## [WORK TO COMPLETE]
Go through the records below and return each line that has "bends" in it.

## [INPUT DATA]

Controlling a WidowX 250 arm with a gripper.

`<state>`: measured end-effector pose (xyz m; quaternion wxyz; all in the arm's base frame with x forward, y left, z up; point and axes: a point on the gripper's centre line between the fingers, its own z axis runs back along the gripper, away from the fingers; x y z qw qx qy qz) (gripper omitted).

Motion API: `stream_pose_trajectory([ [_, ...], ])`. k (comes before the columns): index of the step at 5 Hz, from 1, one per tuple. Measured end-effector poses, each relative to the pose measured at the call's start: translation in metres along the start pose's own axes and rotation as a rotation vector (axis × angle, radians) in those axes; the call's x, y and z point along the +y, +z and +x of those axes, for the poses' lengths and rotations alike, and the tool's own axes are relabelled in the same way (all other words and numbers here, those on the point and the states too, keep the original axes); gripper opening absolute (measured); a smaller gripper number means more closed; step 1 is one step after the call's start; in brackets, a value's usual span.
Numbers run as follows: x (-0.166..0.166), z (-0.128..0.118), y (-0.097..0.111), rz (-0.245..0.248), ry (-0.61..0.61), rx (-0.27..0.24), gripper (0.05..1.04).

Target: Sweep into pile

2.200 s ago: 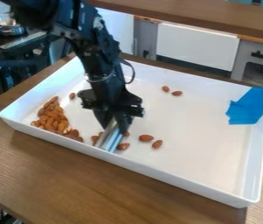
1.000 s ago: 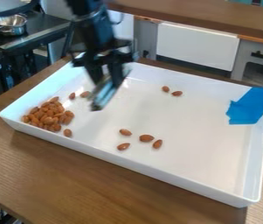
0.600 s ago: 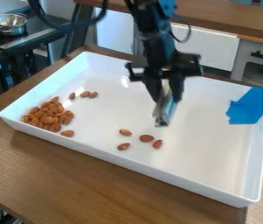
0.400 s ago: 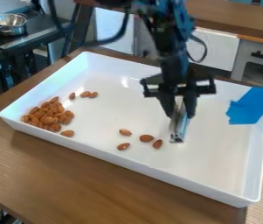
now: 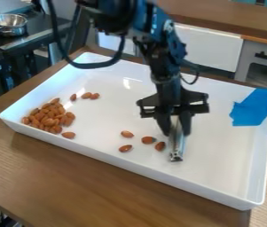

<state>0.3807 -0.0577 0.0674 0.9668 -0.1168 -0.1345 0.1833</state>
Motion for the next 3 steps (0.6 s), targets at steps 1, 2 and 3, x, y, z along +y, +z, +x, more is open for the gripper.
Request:
stream_pose_trajectory([
  [1, 0.017, -0.005, -0.001, 0.004, 0.017, 0.010, 0.380],
  [2, 0.046, -0.020, 0.014, 0.015, -0.016, 0.039, 0.380],
  [3, 0.067, -0.018, 0.023, 0.009, 0.007, 0.044, 0.380],
])
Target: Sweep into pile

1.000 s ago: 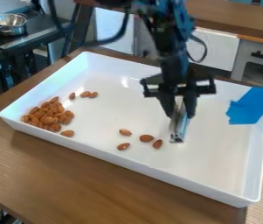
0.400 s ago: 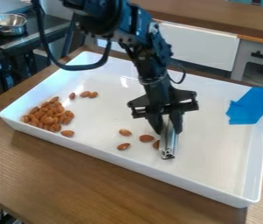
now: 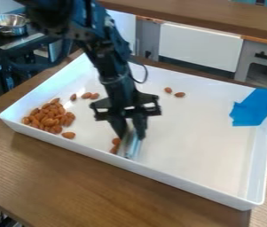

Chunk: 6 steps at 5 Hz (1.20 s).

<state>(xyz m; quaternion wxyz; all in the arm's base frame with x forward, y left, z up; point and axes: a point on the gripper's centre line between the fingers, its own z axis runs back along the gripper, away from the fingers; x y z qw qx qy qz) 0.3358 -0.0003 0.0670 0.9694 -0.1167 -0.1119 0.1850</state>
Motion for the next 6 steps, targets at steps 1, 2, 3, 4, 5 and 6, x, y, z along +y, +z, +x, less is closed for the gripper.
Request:
stream_pose_trajectory([
  [1, 0.032, 0.011, 0.006, 0.018, 0.007, -0.036, 0.380],
  [2, 0.059, 0.021, 0.012, 0.067, -0.014, -0.080, 0.380],
  [3, 0.085, 0.026, 0.016, 0.099, -0.011, -0.125, 0.380],
  [4, 0.102, 0.026, 0.022, 0.148, -0.039, -0.128, 0.380],
  [5, 0.097, 0.020, 0.035, 0.120, -0.036, -0.087, 0.380],
  [6, 0.049, 0.036, 0.056, 0.019, 0.007, -0.068, 0.380],
])
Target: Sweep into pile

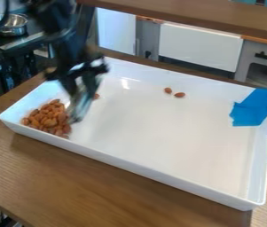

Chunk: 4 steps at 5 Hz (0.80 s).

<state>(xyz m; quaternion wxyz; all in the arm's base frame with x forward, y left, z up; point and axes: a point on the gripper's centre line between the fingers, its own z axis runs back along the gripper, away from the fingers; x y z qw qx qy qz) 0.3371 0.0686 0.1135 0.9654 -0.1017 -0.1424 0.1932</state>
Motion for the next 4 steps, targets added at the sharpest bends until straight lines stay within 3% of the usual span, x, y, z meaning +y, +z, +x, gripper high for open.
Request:
stream_pose_trajectory([
  [1, -0.070, 0.015, 0.013, -0.066, -0.051, 0.008, 0.380],
  [2, -0.111, 0.019, -0.005, -0.041, -0.102, 0.065, 0.380],
  [3, -0.141, 0.016, -0.033, 0.001, -0.152, 0.084, 0.380],
  [4, -0.144, 0.019, -0.061, 0.052, -0.143, 0.091, 0.380],
])
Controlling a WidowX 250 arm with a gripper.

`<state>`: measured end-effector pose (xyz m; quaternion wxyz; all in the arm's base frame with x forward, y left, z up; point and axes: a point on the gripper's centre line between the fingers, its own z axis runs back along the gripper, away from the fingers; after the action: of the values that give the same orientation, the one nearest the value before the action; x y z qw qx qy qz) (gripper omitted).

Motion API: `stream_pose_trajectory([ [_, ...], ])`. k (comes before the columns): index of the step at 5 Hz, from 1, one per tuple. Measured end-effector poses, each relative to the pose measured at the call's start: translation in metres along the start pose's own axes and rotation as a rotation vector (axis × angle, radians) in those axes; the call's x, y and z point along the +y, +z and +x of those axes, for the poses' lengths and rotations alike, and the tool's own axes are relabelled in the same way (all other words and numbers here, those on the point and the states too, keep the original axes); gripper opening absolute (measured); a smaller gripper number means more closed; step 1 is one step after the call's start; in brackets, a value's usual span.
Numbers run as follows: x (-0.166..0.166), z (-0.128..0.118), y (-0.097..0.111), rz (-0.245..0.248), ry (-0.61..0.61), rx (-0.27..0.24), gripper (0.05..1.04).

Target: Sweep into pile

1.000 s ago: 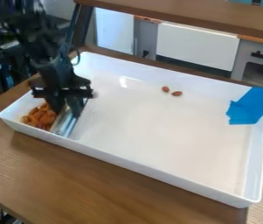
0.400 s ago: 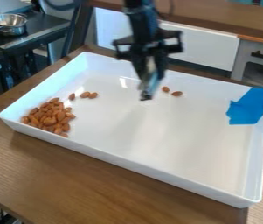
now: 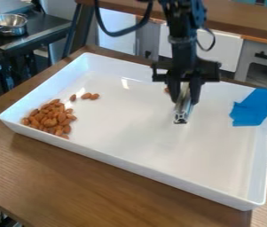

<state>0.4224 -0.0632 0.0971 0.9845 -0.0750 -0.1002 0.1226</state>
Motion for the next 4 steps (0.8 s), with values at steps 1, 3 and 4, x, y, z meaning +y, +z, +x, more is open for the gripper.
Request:
stream_pose_trajectory([
  [1, 0.002, 0.011, -0.017, 0.029, 0.021, -0.011, 0.380],
  [3, 0.005, 0.025, -0.028, 0.047, 0.052, -0.018, 0.380],
  [4, 0.011, 0.026, -0.030, 0.048, 0.066, -0.007, 0.380],
])
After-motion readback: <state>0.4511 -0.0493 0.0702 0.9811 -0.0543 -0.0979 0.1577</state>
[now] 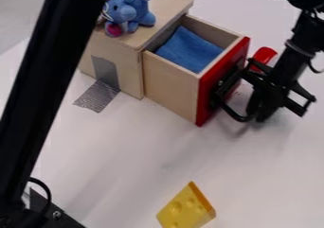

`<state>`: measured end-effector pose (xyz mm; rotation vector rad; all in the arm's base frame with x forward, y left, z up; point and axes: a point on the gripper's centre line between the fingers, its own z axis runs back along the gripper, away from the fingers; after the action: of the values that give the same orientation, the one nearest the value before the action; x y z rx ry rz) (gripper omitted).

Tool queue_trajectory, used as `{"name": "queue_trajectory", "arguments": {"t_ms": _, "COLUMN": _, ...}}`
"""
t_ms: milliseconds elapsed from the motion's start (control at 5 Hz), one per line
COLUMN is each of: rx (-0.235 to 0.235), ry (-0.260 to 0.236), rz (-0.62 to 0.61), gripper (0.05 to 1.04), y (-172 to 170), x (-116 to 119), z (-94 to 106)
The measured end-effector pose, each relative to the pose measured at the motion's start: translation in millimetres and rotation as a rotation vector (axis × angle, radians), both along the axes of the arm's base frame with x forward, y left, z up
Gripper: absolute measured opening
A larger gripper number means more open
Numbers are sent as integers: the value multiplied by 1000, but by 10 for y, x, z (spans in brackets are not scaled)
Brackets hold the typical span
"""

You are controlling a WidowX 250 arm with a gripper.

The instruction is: Closed the drawer.

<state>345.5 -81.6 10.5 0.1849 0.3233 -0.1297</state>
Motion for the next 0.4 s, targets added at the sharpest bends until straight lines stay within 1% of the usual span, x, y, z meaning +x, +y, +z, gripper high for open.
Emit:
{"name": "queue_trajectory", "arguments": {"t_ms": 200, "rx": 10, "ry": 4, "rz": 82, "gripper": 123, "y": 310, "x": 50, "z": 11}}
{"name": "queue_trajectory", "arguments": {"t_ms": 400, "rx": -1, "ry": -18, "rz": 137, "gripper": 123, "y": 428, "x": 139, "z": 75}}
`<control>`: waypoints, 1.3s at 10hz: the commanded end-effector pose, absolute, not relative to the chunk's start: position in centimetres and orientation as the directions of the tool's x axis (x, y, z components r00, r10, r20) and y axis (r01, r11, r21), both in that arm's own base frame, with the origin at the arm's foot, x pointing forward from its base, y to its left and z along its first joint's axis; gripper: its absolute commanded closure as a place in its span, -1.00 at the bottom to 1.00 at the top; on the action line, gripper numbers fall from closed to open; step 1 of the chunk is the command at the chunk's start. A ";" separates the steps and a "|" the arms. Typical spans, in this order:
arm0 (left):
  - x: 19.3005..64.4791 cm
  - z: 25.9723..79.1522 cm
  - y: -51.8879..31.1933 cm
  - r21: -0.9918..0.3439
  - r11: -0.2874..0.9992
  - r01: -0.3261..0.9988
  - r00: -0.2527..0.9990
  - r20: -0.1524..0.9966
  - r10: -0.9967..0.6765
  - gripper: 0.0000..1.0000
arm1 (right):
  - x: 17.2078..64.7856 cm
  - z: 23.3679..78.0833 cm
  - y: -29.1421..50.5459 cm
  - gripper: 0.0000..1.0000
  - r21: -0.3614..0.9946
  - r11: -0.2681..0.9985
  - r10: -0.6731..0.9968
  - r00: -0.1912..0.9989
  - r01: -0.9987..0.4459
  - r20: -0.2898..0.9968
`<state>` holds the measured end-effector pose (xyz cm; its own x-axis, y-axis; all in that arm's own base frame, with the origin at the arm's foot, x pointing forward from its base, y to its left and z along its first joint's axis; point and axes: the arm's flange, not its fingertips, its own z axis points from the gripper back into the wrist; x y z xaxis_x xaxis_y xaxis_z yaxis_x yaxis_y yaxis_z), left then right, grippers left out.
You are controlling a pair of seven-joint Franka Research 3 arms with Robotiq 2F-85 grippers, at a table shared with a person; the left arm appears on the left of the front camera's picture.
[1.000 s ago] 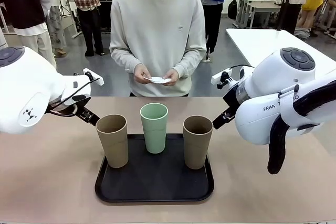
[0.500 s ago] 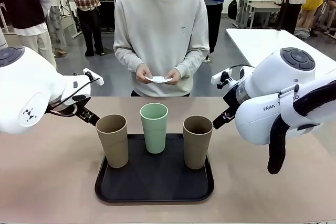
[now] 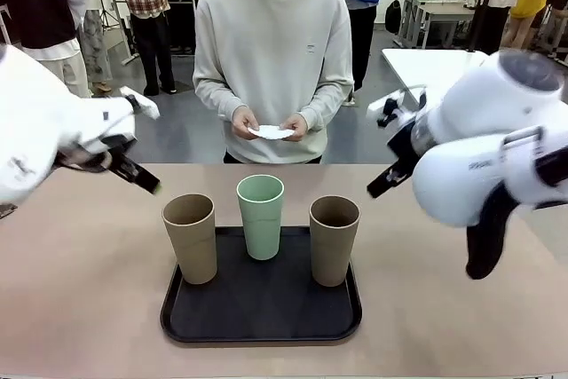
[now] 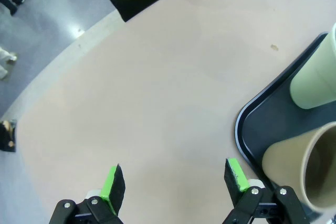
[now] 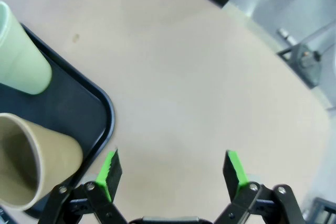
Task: Place coasters on the table and set cups on them.
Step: Pick up one Reusable plastic cup and place it on a coaster set by the human.
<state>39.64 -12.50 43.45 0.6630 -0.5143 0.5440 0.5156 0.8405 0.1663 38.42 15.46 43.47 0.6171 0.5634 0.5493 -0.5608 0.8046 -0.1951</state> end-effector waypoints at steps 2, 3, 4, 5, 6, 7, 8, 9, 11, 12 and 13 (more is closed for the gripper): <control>31.9 49.7 -8.9 0.036 0.787 0.616 0.716 0.391 -0.579 -1.00 | 27.2 47.7 12.6 -1.00 -0.156 0.824 0.556 0.726 -0.544 0.406; 29.7 50.0 -8.5 0.007 0.774 0.633 0.731 0.324 -0.601 -1.00 | 24.5 47.0 12.3 -1.00 -0.132 0.827 0.556 0.761 -0.546 0.334; 27.9 49.4 -8.3 -0.006 0.775 0.632 0.744 0.286 -0.604 -1.00 | 22.3 45.8 11.6 -1.00 -0.130 0.845 0.532 0.793 -0.518 0.298; 27.3 49.0 -7.9 -0.009 0.804 0.595 0.770 0.292 -0.567 -1.00 | 21.8 44.9 10.6 -1.00 -0.101 0.856 0.512 0.802 -0.508 0.307; 27.8 48.5 -7.6 0.057 0.857 0.511 0.805 0.318 -0.501 -1.00 | 23.1 43.8 9.4 -1.00 -0.186 0.866 0.499 0.818 -0.464 0.288; 29.2 50.8 -8.6 -0.006 0.784 0.621 0.750 0.296 -0.591 -1.00 | 27.4 51.2 13.1 -1.00 -0.145 0.838 0.543 0.785 -0.525 0.296; 29.2 50.8 -8.6 -0.006 0.784 0.621 0.750 0.296 -0.591 -1.00 | 27.4 51.2 13.1 -1.00 -0.145 0.838 0.543 0.785 -0.525 0.296; 28.8 51.2 -8.1 0.002 0.810 0.586 0.775 0.291 -0.561 -1.00 | 26.7 51.4 12.4 -1.00 -0.148 0.850 0.526 0.805 -0.505 0.273; 30.4 51.5 -3.8 -0.371 0.732 0.572 0.772 0.545 -0.327 -1.00 | 28.7 50.3 4.8 -1.00 0.406 0.793 0.227 0.840 -0.453 0.494; 31.1 51.4 -2.3 -0.473 0.683 0.557 0.779 0.583 -0.231 -1.00 | 30.0 49.3 1.4 -1.00 0.590 0.697 0.073 0.859 -0.407 0.507; 32.1 49.9 0.4 -0.636 0.609 0.475 0.829 0.555 -0.066 -1.00 | 30.6 47.8 -2.0 -1.00 0.723 0.590 -0.035 0.884 -0.358 0.466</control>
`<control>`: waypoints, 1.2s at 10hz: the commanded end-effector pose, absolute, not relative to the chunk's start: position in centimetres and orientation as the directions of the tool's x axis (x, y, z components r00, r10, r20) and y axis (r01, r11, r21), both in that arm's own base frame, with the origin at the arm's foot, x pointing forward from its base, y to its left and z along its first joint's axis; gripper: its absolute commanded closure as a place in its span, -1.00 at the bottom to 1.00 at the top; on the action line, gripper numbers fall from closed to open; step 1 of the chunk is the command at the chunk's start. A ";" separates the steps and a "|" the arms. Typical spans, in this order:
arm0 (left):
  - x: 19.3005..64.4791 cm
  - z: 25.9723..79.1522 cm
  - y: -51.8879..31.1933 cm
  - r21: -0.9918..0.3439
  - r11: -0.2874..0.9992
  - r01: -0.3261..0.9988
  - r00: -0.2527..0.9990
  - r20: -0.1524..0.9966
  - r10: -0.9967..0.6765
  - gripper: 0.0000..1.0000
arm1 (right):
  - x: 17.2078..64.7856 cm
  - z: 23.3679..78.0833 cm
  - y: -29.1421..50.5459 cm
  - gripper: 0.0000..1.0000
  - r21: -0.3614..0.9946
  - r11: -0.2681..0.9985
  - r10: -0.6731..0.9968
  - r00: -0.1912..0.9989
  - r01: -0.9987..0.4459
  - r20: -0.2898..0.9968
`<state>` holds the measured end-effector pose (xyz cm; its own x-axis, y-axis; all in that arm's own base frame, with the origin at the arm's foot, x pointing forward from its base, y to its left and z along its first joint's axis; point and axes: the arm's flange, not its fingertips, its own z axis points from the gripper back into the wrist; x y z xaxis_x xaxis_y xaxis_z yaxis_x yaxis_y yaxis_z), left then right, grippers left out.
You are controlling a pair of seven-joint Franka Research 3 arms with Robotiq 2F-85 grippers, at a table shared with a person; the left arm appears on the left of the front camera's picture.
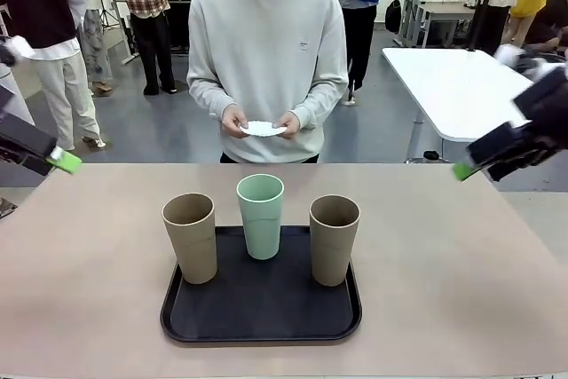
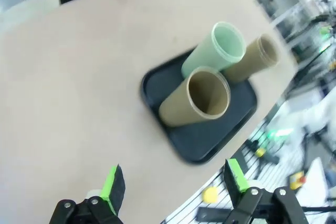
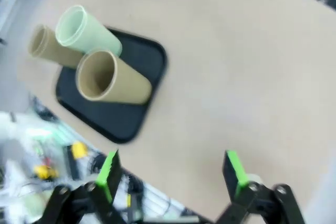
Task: Place coasters on the table and set cups on them.
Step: Pick up one Reusable plastic cup and place it on a coaster set by the human.
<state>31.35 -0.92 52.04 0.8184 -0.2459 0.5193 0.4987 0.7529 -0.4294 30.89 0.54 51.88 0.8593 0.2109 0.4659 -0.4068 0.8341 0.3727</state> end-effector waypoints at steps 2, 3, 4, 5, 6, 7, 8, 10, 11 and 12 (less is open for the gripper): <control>33.3 46.1 4.9 -0.776 0.557 0.295 0.922 0.383 0.046 -1.00 | 30.5 44.4 -7.9 -1.00 0.840 0.475 -0.157 0.913 -0.263 0.375; 33.1 45.1 7.1 -0.790 0.573 0.218 0.941 0.326 0.092 -1.00 | 29.5 43.8 -9.4 -1.00 0.854 0.456 -0.171 0.918 -0.249 0.359; 32.7 44.5 9.9 -0.797 0.586 0.147 0.950 0.278 0.140 -1.00 | 28.3 43.5 -10.8 -1.00 0.864 0.445 -0.183 0.921 -0.234 0.343; 32.4 44.0 11.7 -0.803 0.587 0.101 0.954 0.246 0.173 -1.00 | 27.2 43.5 -11.8 -1.00 0.864 0.447 -0.181 0.923 -0.230 0.339; 31.7 43.6 13.8 -0.801 0.594 0.069 0.955 0.226 0.194 -1.00 | 26.2 43.8 -12.4 -1.00 0.860 0.453 -0.179 0.921 -0.235 0.346; 31.2 43.8 14.3 -0.804 0.593 0.055 0.962 0.202 0.184 -1.00 | 25.4 44.1 -12.7 -1.00 0.853 0.462 -0.172 0.920 -0.241 0.353; 30.5 44.5 14.7 -0.812 0.580 0.066 0.967 0.195 0.164 -1.00 | 24.6 44.3 -13.0 -1.00 0.847 0.480 -0.179 0.920 -0.228 0.349; 29.9 45.2 14.3 -0.824 0.561 0.083 0.965 0.206 0.161 -1.00 | 24.4 44.4 -13.1 -1.00 0.843 0.493 -0.173 0.926 -0.214 0.336; 29.5 45.4 13.7 -0.827 0.556 0.085 0.967 0.203 0.153 -1.00 | 24.3 44.5 -13.0 -1.00 0.841 0.499 -0.161 0.932 -0.207 0.325; 29.3 45.6 13.7 -0.826 0.557 0.093 0.967 0.208 0.147 -1.00 | 24.2 44.5 -12.9 -1.00 0.841 0.501 -0.152 0.936 -0.203 0.316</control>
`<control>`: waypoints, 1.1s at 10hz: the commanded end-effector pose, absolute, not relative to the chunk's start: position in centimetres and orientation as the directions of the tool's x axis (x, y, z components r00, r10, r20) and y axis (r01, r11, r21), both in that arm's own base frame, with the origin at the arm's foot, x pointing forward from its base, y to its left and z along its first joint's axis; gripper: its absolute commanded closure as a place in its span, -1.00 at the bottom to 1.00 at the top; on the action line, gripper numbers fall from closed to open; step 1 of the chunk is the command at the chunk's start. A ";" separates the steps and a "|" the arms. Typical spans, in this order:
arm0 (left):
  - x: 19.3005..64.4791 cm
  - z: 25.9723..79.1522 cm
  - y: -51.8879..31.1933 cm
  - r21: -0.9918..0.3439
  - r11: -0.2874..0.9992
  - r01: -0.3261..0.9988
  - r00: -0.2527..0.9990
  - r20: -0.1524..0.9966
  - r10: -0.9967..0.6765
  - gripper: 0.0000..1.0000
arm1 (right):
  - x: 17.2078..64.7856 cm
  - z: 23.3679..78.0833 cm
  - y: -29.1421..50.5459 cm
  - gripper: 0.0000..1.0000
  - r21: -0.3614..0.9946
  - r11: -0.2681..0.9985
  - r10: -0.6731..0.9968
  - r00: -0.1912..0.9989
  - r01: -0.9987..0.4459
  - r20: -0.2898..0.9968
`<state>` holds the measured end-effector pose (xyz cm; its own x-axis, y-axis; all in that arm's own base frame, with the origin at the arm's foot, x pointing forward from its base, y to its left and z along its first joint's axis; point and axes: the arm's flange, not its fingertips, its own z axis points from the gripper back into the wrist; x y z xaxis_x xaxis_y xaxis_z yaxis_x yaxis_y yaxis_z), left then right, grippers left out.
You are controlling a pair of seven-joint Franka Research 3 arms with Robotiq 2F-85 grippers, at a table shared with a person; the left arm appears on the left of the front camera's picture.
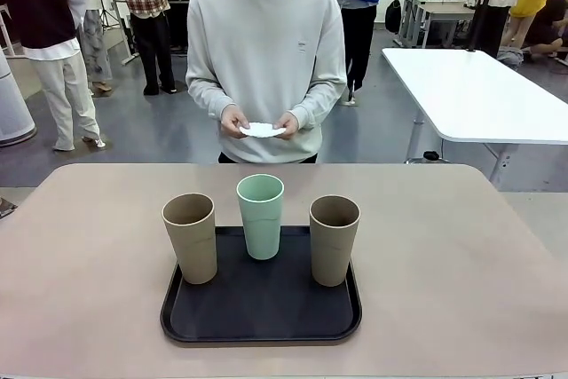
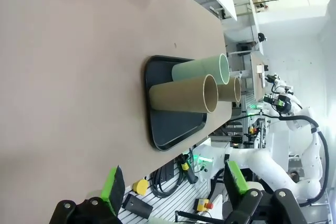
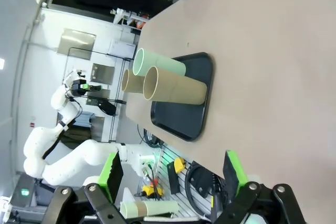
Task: Place coasters on the table and set cups on them.
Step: Pick up one Reusable plastic cup and place it on a coaster set by the human.
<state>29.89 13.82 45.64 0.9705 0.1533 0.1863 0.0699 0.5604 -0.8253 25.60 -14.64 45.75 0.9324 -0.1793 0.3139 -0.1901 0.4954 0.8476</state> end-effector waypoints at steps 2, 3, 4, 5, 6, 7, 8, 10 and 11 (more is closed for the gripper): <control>29.1 45.8 14.0 -0.819 0.566 0.093 0.969 0.205 0.138 -1.00 | 24.2 44.5 -12.8 -1.00 0.837 0.510 -0.151 0.937 -0.199 0.315; 29.0 45.8 14.0 -0.798 0.598 0.068 0.971 0.190 0.143 -1.00 | 24.1 44.4 -12.8 -1.00 0.828 0.524 -0.131 0.942 -0.200 0.310; 29.0 46.1 14.0 -0.782 0.621 0.061 0.973 0.184 0.137 -1.00 | 25.6 45.9 -14.3 -1.00 0.843 0.503 -0.166 0.937 -0.189 0.308; 29.5 45.9 13.9 -0.820 0.569 0.066 0.971 0.183 0.152 -1.00 | 25.6 45.9 -14.3 -1.00 0.843 0.503 -0.166 0.937 -0.189 0.308; 29.5 45.9 13.9 -0.820 0.569 0.066 0.971 0.183 0.152 -1.00 | 25.6 45.9 -14.3 -1.00 0.843 0.503 -0.166 0.937 -0.189 0.308; 29.5 45.9 13.9 -0.820 0.569 0.066 0.971 0.183 0.152 -1.00 | 25.6 45.9 -14.3 -1.00 0.843 0.503 -0.166 0.937 -0.189 0.308; 29.5 45.9 13.9 -0.820 0.569 0.066 0.971 0.183 0.152 -1.00 | 25.6 45.9 -14.3 -1.00 0.843 0.503 -0.166 0.937 -0.189 0.308; 29.5 45.9 13.9 -0.820 0.569 0.066 0.971 0.183 0.152 -1.00 | 25.6 45.9 -14.3 -1.00 0.843 0.503 -0.166 0.937 -0.189 0.308; 29.5 45.9 13.9 -0.820 0.569 0.066 0.971 0.183 0.152 -1.00 | 25.6 45.9 -14.3 -1.00 0.843 0.503 -0.166 0.937 -0.189 0.308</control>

## [ANSWER SECTION]
Motion for the next 4 steps, targets added at the sharpest bends until straight lines stay within 3% of the usual span, x, y, z meaning +y, +z, +x, gripper high for open.
Motion for the next 0.4 s, targets added at the sharpest bends until straight lines stay within 1% of the usual span, x, y, z meaning +x, +y, +z, gripper high for open.

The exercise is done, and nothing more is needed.